Task objective -> For the entries below, print exactly the lines between the line holding "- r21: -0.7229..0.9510" and the line holding "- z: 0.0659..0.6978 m", inclusive, and nothing else.
# # # # # # #
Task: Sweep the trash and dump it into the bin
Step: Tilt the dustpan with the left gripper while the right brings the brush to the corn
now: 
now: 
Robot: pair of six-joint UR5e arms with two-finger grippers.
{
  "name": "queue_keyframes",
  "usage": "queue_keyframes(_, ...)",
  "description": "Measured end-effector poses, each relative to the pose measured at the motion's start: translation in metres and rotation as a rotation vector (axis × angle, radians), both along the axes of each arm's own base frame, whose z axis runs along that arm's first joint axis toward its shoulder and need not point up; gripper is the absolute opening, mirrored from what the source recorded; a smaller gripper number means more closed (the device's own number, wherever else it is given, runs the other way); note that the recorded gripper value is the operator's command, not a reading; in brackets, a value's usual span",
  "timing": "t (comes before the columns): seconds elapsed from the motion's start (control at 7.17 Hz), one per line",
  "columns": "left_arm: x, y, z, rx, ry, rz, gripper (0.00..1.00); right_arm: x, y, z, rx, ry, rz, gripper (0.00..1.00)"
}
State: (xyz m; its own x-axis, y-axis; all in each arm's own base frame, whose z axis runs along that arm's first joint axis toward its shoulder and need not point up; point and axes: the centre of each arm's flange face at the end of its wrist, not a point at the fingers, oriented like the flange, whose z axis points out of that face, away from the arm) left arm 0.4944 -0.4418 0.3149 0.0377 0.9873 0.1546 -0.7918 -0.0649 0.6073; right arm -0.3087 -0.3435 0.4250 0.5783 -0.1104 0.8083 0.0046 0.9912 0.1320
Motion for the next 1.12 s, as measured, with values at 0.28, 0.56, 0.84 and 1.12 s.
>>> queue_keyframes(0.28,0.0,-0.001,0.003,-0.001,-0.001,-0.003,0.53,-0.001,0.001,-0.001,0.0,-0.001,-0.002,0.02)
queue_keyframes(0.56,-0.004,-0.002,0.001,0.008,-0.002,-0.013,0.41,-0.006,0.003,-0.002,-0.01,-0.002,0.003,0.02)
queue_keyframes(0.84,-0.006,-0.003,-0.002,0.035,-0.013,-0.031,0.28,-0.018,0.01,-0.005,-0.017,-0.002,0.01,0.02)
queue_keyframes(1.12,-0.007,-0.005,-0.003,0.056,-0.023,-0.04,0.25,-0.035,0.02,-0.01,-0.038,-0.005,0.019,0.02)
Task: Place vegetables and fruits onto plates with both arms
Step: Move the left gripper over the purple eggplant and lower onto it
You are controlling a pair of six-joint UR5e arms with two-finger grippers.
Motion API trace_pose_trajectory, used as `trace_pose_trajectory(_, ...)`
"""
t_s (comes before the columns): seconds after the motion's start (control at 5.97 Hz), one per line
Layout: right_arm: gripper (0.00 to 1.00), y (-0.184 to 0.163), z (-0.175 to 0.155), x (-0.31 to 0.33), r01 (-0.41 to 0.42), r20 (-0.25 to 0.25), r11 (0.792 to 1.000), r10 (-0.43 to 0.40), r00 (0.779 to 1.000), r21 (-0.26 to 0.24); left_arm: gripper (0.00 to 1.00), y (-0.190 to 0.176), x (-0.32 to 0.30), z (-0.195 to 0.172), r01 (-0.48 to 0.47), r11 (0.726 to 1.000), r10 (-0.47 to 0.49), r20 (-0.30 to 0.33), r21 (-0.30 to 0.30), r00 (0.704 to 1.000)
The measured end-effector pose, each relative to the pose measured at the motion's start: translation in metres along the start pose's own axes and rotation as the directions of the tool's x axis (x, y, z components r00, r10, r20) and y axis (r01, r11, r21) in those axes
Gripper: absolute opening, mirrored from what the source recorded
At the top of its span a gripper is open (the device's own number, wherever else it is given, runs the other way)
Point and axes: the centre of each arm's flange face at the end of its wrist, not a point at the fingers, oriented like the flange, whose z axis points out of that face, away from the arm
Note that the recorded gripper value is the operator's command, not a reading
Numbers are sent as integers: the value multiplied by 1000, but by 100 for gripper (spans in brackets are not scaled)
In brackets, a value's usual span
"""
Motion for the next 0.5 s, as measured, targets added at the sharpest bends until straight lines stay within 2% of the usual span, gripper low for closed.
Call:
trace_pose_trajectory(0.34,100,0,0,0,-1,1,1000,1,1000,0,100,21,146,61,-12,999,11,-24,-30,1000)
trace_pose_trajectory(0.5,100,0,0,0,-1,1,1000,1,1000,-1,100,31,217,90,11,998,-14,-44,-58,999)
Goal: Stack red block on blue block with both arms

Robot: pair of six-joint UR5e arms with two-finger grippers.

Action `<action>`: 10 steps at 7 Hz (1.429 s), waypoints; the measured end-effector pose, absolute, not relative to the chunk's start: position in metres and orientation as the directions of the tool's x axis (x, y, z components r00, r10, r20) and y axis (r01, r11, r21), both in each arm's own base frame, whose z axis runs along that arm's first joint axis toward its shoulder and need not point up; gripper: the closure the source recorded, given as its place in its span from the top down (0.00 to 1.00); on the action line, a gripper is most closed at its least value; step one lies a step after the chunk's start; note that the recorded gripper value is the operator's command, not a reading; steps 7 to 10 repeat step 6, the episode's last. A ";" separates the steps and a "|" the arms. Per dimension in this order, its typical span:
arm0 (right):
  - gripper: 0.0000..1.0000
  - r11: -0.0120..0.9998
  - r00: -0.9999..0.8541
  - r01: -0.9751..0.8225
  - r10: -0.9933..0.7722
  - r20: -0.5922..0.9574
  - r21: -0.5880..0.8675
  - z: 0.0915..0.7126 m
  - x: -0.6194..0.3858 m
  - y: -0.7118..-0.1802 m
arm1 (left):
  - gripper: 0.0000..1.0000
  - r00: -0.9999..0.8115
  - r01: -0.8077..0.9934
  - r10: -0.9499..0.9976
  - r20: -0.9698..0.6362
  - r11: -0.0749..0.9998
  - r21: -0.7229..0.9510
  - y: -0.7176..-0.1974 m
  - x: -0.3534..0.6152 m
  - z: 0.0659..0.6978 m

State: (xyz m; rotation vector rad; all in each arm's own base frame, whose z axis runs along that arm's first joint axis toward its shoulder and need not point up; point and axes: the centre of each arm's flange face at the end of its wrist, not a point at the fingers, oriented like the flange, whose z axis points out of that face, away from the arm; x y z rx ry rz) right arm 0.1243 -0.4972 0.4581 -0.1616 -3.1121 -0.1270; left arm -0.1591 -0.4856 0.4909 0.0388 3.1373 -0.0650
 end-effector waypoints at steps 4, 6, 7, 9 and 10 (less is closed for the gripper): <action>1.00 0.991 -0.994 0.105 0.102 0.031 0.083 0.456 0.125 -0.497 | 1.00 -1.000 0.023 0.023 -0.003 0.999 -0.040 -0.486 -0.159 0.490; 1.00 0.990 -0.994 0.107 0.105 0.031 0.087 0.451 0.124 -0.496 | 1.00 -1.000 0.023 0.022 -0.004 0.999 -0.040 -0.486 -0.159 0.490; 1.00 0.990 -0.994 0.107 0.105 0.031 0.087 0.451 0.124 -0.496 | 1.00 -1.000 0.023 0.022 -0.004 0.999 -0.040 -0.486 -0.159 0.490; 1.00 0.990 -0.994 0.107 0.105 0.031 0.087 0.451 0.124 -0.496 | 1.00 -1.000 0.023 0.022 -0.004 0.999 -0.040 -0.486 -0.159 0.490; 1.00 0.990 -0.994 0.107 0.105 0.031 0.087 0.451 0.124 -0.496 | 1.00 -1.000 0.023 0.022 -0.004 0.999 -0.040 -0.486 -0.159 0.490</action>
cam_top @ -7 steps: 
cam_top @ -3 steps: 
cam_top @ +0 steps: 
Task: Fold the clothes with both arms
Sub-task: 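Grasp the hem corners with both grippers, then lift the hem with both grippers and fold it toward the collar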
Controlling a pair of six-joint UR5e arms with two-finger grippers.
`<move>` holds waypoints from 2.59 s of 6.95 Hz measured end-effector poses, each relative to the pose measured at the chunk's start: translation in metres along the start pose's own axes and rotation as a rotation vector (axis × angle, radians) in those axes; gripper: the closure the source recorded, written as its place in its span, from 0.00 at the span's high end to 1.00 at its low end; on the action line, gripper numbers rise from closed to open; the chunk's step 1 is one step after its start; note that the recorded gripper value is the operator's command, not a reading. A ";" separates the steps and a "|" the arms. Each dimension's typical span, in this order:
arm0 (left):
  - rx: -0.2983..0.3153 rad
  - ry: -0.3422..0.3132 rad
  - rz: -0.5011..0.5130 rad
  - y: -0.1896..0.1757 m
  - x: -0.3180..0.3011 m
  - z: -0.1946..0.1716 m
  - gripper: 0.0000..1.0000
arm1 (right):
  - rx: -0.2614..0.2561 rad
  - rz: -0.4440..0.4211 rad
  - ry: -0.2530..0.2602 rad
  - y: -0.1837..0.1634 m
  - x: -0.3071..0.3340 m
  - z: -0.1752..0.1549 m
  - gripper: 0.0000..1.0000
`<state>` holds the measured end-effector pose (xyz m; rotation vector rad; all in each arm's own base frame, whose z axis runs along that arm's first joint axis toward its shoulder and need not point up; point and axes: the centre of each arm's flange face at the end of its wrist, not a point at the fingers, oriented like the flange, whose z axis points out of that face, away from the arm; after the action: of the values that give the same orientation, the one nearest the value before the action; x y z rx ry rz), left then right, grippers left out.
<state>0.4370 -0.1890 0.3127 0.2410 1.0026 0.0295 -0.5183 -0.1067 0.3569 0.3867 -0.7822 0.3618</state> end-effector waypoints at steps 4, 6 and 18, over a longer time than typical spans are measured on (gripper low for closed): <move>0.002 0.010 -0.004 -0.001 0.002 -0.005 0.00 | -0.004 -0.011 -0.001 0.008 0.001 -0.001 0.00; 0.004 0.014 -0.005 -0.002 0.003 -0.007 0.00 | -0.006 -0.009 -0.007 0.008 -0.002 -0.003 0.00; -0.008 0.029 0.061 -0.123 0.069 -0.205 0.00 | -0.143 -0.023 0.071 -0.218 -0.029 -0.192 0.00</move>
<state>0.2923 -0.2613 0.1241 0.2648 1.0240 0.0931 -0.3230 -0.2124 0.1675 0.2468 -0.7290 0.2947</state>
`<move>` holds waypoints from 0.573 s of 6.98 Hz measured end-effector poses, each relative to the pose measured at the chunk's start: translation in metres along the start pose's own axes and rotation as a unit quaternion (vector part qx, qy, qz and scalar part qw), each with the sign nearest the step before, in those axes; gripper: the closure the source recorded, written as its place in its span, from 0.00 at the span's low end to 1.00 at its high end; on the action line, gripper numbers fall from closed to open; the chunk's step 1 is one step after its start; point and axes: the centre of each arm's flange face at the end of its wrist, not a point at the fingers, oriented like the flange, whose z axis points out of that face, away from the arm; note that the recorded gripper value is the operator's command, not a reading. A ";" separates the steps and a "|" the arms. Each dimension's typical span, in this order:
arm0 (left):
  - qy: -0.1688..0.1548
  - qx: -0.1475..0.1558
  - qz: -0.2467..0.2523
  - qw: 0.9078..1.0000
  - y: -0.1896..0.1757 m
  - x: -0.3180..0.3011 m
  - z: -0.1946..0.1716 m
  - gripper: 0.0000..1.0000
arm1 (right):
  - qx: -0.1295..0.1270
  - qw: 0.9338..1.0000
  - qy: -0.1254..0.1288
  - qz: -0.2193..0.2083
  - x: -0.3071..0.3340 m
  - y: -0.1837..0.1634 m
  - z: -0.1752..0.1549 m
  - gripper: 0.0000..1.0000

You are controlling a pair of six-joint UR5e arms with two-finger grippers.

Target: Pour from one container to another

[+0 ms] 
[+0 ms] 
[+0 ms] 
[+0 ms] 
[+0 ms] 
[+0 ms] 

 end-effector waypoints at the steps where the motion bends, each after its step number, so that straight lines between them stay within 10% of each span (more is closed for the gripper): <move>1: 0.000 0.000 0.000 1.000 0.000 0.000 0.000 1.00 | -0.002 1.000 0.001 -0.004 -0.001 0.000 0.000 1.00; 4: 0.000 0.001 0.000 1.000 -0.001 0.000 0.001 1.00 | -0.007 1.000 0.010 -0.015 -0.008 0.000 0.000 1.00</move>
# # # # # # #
Result below ->
  - r21: -0.7229..0.9510
  - y: -0.7176..-0.1974 m
  - x: -0.3534..0.6152 m
  - z: 0.0659..0.6978 m

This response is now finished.